- _About this task_
Every line in the records below with the string "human" needs to be copied out.
=== Source data ===
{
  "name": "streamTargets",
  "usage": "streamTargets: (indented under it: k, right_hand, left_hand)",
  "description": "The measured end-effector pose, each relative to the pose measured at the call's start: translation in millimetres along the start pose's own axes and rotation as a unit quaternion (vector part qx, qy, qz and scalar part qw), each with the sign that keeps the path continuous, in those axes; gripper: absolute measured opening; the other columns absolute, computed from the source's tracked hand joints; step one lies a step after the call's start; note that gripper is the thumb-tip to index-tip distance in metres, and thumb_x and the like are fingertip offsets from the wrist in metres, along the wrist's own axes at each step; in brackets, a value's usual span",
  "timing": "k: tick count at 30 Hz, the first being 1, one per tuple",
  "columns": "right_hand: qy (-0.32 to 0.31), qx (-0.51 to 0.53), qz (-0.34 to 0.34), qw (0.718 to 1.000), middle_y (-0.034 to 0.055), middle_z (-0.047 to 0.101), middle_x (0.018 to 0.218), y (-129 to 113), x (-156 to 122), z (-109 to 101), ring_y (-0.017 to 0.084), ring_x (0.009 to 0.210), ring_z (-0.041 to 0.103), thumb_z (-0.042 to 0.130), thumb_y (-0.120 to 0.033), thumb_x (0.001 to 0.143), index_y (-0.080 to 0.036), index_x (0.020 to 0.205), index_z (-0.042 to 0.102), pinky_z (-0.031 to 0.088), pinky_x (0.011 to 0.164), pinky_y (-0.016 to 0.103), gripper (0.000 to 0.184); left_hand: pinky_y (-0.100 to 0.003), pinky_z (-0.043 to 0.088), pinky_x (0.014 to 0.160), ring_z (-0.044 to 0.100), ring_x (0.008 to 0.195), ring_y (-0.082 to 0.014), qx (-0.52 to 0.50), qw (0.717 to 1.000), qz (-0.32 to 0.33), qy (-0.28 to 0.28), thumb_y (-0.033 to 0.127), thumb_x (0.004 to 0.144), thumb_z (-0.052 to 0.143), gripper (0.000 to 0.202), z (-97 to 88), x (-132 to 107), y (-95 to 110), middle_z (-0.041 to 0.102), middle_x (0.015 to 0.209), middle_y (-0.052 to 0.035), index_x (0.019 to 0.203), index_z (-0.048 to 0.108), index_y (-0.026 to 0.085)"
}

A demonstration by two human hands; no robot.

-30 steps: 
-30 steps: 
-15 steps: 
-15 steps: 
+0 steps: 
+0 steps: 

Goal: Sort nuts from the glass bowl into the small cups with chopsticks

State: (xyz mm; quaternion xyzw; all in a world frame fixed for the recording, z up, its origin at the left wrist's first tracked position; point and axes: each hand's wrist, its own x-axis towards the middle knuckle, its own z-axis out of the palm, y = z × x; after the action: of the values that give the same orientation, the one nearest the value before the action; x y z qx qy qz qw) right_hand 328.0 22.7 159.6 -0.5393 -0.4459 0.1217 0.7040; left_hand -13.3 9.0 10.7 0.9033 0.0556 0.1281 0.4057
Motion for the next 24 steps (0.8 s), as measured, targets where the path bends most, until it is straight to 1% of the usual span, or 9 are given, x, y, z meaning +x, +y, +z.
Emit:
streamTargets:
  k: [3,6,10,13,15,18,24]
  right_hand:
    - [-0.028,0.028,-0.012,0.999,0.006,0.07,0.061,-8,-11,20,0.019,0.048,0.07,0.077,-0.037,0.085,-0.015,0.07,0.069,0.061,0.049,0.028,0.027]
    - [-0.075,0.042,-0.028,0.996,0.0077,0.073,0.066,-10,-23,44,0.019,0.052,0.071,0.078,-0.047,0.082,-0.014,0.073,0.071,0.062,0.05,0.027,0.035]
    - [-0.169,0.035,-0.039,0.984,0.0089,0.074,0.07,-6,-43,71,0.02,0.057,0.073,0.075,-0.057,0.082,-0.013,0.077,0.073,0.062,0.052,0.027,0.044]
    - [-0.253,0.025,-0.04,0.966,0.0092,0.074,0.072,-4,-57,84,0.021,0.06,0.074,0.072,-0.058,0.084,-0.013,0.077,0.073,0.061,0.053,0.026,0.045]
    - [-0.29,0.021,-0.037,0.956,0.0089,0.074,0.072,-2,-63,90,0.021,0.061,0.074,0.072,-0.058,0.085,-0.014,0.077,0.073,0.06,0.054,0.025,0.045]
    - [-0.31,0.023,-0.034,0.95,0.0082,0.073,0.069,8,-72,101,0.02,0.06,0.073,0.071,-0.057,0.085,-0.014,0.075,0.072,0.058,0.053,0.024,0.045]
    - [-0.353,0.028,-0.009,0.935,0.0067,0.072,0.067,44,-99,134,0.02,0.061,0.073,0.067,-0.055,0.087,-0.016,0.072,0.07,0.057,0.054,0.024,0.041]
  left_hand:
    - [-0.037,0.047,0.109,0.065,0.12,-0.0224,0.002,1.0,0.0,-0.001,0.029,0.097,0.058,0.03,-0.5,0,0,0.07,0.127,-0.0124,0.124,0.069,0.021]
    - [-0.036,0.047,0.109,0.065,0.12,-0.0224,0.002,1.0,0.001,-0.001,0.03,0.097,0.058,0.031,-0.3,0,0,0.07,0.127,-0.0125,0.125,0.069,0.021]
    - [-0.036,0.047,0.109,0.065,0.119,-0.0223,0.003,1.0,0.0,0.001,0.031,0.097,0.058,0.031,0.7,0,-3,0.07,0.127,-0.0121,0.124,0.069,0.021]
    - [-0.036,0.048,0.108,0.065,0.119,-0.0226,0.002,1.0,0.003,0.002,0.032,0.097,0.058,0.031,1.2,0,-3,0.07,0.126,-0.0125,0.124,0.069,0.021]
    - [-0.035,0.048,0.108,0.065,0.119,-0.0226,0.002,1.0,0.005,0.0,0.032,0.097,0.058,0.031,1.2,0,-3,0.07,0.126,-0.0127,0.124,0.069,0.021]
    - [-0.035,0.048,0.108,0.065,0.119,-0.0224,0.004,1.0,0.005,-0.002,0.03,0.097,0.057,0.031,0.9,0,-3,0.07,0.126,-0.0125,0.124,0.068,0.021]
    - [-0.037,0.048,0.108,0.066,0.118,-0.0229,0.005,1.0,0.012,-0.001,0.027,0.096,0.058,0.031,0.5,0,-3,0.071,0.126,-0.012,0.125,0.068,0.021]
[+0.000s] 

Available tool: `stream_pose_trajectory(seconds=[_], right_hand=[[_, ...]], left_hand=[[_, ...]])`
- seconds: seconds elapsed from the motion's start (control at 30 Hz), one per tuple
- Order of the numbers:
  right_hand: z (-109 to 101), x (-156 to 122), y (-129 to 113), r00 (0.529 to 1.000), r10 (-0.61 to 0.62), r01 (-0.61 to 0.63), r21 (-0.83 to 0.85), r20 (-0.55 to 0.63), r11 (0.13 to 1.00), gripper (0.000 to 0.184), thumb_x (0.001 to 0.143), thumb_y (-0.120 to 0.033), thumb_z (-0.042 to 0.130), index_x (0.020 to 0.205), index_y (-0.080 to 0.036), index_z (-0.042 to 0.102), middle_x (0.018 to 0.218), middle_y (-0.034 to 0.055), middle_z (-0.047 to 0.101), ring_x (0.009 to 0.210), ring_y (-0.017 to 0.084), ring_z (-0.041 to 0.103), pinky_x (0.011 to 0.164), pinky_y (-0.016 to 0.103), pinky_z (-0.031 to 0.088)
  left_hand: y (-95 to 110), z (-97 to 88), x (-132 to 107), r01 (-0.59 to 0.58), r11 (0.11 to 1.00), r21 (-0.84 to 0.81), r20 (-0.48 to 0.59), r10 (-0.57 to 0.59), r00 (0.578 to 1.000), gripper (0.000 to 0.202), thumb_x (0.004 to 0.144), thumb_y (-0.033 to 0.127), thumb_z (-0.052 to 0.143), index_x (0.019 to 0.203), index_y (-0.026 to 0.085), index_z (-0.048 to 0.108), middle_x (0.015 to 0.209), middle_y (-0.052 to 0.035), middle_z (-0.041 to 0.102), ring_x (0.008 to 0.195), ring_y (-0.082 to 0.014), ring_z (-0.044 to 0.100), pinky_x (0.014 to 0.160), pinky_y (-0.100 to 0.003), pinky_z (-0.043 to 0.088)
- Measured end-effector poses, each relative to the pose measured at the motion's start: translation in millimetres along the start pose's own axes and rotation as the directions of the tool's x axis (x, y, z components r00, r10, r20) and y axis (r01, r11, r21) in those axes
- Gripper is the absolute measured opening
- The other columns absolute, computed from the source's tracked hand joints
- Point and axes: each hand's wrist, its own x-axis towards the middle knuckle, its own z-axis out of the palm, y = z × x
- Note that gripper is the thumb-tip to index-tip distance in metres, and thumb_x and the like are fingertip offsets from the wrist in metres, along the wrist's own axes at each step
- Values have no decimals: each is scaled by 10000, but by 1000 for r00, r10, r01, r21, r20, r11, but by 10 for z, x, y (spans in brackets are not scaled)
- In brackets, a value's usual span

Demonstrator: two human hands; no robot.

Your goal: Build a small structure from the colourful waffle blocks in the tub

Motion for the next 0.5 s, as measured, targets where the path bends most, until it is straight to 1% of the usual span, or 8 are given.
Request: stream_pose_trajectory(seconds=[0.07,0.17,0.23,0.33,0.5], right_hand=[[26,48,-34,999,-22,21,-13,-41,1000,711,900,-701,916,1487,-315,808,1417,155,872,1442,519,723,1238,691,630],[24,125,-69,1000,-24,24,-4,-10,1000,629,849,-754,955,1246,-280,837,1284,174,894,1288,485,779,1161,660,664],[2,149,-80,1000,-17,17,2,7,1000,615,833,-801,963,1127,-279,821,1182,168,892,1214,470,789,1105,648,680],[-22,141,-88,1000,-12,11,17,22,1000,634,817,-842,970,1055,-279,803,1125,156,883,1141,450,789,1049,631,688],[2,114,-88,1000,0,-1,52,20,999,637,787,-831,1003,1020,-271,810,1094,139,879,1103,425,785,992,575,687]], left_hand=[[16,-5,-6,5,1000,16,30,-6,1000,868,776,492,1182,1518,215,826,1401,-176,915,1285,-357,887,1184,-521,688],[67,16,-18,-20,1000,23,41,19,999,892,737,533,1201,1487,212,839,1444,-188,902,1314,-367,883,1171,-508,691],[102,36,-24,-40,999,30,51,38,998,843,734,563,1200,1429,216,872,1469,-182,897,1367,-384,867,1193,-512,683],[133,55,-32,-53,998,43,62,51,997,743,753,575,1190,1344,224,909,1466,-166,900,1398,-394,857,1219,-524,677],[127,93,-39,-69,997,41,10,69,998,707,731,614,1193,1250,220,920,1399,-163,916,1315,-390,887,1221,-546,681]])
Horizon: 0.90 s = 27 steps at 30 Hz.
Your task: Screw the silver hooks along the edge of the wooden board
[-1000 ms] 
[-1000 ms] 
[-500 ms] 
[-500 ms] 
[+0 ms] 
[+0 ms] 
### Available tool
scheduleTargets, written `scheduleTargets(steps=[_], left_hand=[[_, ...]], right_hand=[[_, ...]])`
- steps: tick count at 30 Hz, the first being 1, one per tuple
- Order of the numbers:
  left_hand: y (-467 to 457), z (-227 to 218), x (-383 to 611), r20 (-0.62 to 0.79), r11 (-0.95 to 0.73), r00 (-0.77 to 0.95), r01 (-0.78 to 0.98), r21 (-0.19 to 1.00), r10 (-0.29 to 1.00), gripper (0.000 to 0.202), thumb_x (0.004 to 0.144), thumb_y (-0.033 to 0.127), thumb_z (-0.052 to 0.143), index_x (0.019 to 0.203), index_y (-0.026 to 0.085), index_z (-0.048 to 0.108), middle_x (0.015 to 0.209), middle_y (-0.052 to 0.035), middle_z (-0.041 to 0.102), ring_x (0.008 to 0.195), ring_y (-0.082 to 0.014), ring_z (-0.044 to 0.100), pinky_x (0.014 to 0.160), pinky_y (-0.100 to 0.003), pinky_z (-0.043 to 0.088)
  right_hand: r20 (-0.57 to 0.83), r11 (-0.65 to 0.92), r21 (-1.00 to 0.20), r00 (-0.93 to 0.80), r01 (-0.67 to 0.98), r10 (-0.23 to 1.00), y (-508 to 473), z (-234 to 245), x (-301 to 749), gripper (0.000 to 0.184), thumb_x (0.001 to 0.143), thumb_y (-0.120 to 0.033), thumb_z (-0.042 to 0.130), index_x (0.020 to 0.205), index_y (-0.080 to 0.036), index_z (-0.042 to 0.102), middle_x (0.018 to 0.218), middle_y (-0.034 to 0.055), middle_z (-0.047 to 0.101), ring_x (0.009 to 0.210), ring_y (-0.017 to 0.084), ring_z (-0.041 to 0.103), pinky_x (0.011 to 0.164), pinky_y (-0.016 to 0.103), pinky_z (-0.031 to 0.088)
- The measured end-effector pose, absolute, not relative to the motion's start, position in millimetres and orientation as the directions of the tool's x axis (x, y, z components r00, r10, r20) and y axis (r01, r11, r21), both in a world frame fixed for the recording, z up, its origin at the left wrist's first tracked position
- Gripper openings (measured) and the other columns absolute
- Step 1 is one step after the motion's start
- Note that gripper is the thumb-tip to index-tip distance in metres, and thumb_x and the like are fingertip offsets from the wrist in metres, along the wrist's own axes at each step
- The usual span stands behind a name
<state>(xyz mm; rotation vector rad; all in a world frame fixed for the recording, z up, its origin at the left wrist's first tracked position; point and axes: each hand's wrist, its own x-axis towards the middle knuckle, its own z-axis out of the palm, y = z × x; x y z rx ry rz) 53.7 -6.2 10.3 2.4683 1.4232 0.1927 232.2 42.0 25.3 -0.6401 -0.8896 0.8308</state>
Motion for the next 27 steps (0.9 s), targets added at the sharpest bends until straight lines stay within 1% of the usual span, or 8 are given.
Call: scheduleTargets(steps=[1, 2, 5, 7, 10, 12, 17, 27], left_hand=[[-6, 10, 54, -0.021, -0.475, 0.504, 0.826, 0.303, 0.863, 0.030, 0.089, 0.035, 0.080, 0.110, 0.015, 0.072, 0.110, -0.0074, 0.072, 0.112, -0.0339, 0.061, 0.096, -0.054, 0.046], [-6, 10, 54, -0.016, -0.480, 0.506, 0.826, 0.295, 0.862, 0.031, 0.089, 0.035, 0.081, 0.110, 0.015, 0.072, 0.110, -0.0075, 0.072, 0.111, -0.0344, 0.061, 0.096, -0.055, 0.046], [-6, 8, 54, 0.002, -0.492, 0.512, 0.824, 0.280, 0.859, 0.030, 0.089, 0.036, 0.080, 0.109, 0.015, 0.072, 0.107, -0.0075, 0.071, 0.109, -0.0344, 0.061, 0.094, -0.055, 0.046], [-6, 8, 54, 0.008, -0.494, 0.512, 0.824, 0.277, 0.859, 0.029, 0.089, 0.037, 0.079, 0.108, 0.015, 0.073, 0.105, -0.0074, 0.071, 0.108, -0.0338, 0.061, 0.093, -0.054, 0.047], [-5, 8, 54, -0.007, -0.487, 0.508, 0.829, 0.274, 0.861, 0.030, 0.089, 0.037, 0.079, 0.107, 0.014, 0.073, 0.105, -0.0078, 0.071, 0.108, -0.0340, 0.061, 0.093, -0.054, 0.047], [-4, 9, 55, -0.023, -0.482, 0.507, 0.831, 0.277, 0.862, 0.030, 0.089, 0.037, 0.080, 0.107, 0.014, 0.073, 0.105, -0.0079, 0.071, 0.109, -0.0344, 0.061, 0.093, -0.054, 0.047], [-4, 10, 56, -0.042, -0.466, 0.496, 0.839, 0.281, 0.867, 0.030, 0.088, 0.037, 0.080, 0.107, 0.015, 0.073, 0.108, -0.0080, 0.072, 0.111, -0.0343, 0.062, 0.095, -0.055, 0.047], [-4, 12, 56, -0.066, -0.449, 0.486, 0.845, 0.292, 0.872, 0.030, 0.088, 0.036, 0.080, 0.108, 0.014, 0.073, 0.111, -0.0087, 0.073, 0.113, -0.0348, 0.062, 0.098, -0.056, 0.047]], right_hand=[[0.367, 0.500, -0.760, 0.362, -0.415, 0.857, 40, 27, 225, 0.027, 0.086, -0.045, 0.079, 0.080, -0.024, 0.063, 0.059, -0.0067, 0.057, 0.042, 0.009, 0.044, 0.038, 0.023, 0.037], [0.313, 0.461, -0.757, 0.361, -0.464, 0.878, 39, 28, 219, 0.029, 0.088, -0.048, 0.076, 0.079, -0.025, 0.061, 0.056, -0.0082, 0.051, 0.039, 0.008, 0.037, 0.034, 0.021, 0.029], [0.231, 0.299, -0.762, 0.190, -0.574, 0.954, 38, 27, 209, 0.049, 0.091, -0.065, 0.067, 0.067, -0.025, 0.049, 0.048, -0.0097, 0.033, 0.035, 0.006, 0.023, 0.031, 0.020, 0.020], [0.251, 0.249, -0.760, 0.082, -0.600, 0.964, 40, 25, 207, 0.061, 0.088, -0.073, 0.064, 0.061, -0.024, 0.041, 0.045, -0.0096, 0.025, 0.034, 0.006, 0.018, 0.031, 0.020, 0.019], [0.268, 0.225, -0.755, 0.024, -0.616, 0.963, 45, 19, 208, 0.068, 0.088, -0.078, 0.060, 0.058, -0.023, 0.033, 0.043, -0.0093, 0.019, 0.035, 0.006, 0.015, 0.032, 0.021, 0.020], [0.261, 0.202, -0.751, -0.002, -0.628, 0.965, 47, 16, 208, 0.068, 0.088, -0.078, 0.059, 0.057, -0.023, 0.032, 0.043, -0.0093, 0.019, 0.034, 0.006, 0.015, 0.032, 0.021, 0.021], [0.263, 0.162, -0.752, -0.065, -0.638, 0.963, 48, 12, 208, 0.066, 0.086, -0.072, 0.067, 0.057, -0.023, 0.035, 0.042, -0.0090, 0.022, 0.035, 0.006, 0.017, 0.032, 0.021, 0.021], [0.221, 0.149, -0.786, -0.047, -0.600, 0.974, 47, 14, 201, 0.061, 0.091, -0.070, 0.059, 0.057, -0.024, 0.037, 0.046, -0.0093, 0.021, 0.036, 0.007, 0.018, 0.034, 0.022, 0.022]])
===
- _Your response_
A demonstration by two human hands; no robot.
Demonstrator: two human hands; no robot.

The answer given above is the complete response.